## Aim of the exercise
Determine the number of lines in the data that contain "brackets", and write only that number.
◆ ◆ ◆ ◆ ◆ ◆ ◆
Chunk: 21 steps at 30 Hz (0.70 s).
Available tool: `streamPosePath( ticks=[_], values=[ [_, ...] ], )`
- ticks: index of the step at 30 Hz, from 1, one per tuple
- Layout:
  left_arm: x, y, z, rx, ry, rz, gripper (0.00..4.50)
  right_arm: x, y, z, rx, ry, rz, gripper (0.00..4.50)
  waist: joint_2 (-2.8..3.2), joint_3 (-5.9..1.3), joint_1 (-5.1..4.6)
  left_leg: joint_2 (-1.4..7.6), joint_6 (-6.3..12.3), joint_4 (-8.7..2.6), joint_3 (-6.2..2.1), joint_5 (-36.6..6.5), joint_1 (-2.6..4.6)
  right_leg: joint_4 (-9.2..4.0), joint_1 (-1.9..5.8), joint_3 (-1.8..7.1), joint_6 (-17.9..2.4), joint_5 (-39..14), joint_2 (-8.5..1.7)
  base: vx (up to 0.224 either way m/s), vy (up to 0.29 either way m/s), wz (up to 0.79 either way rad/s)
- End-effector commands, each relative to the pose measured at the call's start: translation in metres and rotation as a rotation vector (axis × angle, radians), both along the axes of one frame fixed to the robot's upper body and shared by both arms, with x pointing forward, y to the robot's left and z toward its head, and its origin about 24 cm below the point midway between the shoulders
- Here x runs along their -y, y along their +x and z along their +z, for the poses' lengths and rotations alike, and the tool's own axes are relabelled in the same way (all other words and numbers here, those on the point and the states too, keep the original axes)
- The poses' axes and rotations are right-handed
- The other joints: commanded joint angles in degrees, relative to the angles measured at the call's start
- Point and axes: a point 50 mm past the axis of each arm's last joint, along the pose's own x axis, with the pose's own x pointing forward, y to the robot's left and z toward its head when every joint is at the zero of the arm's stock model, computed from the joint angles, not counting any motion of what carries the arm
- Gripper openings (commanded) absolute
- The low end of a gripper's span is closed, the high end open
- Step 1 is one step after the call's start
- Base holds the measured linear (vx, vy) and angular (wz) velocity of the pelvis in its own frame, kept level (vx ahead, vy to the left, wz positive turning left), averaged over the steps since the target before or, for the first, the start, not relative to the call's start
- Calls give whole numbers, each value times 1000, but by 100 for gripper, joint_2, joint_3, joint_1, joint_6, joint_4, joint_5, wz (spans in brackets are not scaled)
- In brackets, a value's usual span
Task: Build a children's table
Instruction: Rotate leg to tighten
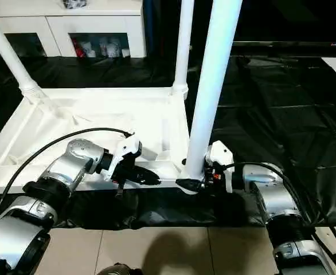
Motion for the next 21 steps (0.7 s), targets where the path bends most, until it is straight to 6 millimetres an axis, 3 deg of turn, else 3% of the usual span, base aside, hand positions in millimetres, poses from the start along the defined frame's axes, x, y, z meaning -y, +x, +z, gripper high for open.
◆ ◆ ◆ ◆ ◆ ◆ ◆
## Final answer
2